### [Required work]
Give back the whole listing exactly as it is written.

### [Raw data]
┏━━
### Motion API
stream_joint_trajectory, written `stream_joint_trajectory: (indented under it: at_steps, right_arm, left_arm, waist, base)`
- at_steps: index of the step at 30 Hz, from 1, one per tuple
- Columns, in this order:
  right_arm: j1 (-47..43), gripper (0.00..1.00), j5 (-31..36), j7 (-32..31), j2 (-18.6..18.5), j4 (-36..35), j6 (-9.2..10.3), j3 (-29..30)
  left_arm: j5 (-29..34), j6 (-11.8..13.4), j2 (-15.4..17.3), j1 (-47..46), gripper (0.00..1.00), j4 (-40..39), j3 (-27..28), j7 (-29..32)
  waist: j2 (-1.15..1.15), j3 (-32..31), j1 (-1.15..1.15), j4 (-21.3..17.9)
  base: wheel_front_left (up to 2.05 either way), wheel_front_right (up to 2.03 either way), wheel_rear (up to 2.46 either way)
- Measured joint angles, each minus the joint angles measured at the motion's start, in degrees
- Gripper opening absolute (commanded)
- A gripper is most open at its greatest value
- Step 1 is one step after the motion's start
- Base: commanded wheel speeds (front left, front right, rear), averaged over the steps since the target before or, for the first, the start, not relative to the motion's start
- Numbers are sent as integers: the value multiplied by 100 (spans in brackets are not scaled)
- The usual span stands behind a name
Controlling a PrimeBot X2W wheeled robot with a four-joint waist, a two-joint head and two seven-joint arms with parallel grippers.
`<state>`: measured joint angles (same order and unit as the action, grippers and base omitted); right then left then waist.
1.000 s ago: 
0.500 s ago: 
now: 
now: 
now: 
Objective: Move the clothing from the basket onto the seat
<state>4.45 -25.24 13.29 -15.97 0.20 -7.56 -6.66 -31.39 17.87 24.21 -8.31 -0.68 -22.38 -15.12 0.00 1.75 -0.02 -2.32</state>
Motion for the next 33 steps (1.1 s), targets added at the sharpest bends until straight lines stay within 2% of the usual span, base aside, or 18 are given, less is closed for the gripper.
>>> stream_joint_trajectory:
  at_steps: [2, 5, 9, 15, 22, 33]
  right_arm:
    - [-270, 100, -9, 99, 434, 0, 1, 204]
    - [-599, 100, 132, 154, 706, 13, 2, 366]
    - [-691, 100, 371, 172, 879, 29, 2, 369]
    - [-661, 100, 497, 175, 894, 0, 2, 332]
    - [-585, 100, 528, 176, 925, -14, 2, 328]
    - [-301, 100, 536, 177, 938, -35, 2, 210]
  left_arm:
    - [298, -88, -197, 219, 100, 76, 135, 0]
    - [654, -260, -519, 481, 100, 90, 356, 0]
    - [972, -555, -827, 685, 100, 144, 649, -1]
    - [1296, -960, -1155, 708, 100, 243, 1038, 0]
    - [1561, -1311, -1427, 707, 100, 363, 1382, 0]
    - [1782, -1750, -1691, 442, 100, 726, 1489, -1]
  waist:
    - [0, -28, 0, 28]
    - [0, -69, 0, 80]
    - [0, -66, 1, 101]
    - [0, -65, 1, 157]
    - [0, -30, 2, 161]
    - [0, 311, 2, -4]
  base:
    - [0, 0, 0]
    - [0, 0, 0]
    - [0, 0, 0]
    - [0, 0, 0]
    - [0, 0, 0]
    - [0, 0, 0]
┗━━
### [Task result]
### Motion API
stream_joint_trajectory, written `stream_joint_trajectory: (indented under it: at_steps, right_arm, left_arm, waist, base)`
- at_steps: index of the step at 30 Hz, from 1, one per tuple
- Columns, in this order:
  right_arm: j1 (-47..43), gripper (0.00..1.00), j5 (-31..36), j7 (-32..31), j2 (-18.6..18.5), j4 (-36..35), j6 (-9.2..10.3), j3 (-29..30)
  left_arm: j5 (-29..34), j6 (-11.8..13.4), j2 (-15.4..17.3), j1 (-47..46), gripper (0.00..1.00), j4 (-40..39), j3 (-27..28), j7 (-29..32)
  waist: j2 (-1.15..1.15), j3 (-32..31), j1 (-1.15..1.15), j4 (-21.3..17.9)
  base: wheel_front_left (up to 2.05 either way), wheel_front_right (up to 2.03 either way), wheel_rear (up to 2.46 either way)
- Measured joint angles, each minus the joint angles measured at the motion's start, in degrees
- Gripper opening absolute (commanded)
- A gripper is most open at its greatest value
- Step 1 is one step after the motion's start
- Base: commanded wheel speeds (front left, front right, rear), averaged over the steps since the target before or, for the first, the start, not relative to the motion's start
- Numbers are sent as integers: the value multiplied by 100 (spans in brackets are not scaled)
- The usual span stands behind a name
Controlling a PrimeBot X2W wheeled robot with a four-joint waist, a two-joint head and two seven-joint arms with parallel grippers.
`<state>`: measured joint angles (same order and unit as the action, grippers and base omitted); right then left then waist.
1.000 s ago: 
0.500 s ago: 
now: 
now: 
now: 
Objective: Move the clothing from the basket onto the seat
<state>4.45 -25.24 13.29 -15.97 0.20 -7.56 -6.66 -31.39 17.87 24.21 -8.31 -0.68 -22.38 -15.12 0.00 1.75 -0.02 -2.32</state>
Motion for the next 33 steps (1.1 s), targets added at the sharpest bends until straight lines stay within 2% of the usual span, base aside, or 18 are given, less is closed for the gripper.
>>> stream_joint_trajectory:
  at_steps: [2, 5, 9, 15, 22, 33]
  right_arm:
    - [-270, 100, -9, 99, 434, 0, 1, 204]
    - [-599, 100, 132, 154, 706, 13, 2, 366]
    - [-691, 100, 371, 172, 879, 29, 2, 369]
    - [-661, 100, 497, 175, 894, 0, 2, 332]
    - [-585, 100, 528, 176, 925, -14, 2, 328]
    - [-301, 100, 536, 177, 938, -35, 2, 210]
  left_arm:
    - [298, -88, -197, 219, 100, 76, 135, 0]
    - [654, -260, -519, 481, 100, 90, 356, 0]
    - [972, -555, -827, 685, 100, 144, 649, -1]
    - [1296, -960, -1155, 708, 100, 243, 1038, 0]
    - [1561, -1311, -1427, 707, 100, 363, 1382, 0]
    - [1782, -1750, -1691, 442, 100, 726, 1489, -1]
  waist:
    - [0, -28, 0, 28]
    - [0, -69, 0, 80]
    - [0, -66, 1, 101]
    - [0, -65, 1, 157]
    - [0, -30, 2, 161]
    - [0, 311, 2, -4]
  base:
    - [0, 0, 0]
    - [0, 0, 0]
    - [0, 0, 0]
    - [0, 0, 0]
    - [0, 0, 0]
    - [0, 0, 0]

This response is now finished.